Partendo dal presupposto che l’archiviazione è solo una fase del procedimento e dunque di per sè un elemento neutro, la Cassazione (sentenza 13459/22) respinge il ricorso della pubblica accusa. Ad avviso del PM, doveva essere considerata abnorme l’ordinanza con la quale il GIP aveva respinto la sua istanza, presentata nel 2018, di distruggere delle intercettazioni relative ad un procedimento archiviato nel 2005. Una decisione secondo il ricorrente in contrasto con l’articolo 269 cpp, secondo comma, tale da creare una stasi del processo, risolvibile solo con la sua rimozione. Diversamente da quanto ritenuto dal GIP, infatti, l’inutilità delle intercettazioni sarebbe dimostrata proprio dall’archiviazione del procedimento, disposta anche in considerazione dell’inidoneità dei dialoghi intercettati a supportare un futuro esercizio dell’azione penale. A ulteriore conferma della inutilità di scritti e registrazioni, il lungo tempo trascorso, 13 anni, dal decreto di archiviazione, durante il quale non erano emersi elementi tali da giustificare una rivalutazione dei fatti. Per il PM il no alla distruzione si risolverebbe in una conservazione, sine die, del materiale e dunque in uno stallo procedimentale da rimuovere.
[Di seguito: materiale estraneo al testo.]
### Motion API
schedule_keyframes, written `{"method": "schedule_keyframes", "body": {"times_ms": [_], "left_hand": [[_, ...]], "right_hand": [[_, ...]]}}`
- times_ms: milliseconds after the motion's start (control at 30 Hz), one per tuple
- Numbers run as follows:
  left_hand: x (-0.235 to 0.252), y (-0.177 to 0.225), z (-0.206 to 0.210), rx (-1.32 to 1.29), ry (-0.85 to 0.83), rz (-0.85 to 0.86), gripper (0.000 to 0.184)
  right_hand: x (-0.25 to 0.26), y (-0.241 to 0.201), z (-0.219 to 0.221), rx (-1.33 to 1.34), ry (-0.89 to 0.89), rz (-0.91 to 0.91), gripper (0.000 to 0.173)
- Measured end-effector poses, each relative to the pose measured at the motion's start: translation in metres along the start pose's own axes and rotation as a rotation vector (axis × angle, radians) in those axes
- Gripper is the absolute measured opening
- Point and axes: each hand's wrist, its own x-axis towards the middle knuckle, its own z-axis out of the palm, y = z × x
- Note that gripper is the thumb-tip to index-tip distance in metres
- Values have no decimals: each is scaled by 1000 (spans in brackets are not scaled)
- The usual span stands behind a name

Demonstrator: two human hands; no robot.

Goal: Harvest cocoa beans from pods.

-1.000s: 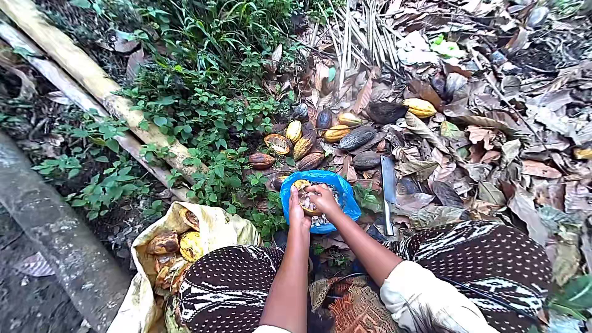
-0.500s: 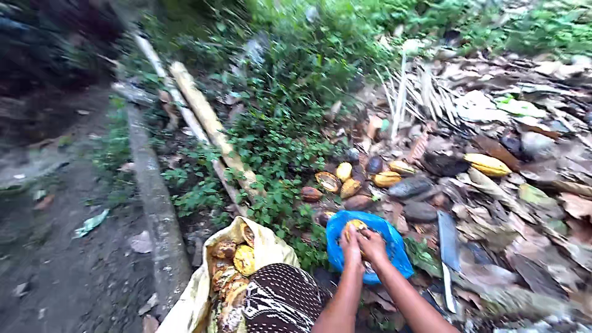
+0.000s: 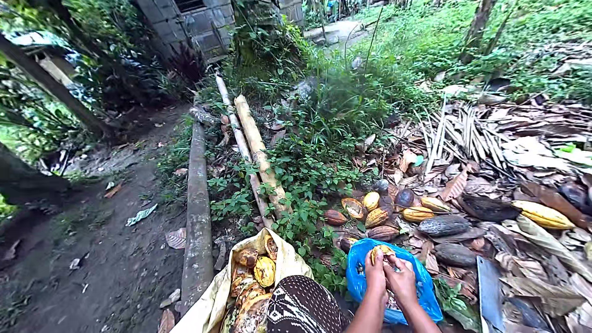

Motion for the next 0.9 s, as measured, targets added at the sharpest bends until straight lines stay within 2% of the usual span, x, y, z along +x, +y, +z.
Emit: {"method": "schedule_keyframes", "body": {"times_ms": [267,400,500,633,900], "left_hand": [[5,5,-1,-83,-43,-57,54],[3,14,-1,-57,-80,-24,52],[3,15,-1,-37,-107,-106,53],[2,10,-2,-51,-140,-196,57],[3,1,-7,-107,-142,-289,65]], "right_hand": [[-3,-1,-7,357,-146,177,49],[0,-7,-16,330,-279,174,56],[3,-7,-21,304,-344,238,56],[3,3,-24,317,-321,314,57],[-2,1,-32,355,-350,337,55]]}}
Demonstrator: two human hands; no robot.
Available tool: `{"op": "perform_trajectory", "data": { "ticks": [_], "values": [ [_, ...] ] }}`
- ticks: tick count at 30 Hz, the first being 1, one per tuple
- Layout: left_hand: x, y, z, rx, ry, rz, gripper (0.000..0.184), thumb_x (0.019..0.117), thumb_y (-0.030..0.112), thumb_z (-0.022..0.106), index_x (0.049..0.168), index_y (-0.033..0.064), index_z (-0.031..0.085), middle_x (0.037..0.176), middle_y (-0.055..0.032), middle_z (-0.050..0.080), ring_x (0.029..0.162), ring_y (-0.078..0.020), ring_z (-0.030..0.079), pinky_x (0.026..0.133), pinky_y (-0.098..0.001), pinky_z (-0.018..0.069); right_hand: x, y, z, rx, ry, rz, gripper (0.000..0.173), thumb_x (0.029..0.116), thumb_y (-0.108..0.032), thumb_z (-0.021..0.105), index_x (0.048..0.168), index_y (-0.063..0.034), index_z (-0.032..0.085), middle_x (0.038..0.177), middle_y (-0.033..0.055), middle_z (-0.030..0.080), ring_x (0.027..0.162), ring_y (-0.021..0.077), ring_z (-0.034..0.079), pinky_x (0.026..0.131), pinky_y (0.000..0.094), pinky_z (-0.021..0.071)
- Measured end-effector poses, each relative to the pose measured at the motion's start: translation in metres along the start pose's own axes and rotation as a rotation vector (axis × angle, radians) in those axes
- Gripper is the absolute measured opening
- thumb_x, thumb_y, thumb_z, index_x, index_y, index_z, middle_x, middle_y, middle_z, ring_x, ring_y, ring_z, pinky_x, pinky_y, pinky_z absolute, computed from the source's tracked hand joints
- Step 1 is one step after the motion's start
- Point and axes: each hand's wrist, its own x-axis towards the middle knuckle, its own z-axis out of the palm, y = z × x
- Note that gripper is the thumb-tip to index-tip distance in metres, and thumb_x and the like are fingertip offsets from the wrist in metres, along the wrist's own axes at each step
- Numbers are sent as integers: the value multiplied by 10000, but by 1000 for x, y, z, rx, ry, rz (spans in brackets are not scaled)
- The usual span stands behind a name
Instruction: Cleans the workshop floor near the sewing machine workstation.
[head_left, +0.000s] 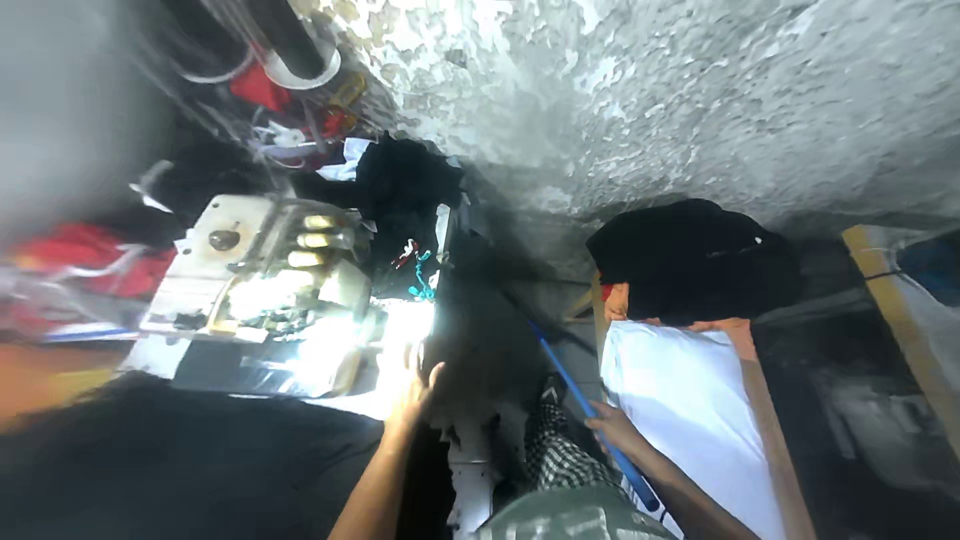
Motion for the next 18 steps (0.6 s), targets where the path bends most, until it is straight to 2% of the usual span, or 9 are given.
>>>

Diverso il parere della Cassazione. I giudici di legittimità precisano che l’art. 269 cpp prevede che le intercettazioni siano conservate sino alla sentenza non più impugnabile. Fermo restando che la parte interessata, ovviamente, PM compreso, può chieder la loro distruzione prima, se la documentazione non è necessaria. E la valutazione della rilevanza del materiale è subordinata da un procedimento camerale con contraddittorio tra le parti. Iter che nello specifico il GIP aveva seguito scongiurando così il rischio di avere adottato un sistema abnorme. Nè si può dire che l’ordinanza impugnata determini una stasi perchè non pregiudica la possibilità per il PM di riproporre l’istanza alla luce delle circostanze evidenziate dal GIP .
L’archiviazione, di per sè, non giustifica nè il no alla distruzione solo in virtù di una possibile valenza probatoria del materiale, nè può essere la ragione per distruggere le intercettazioni perchè nulla dice sulla loro rilevanza.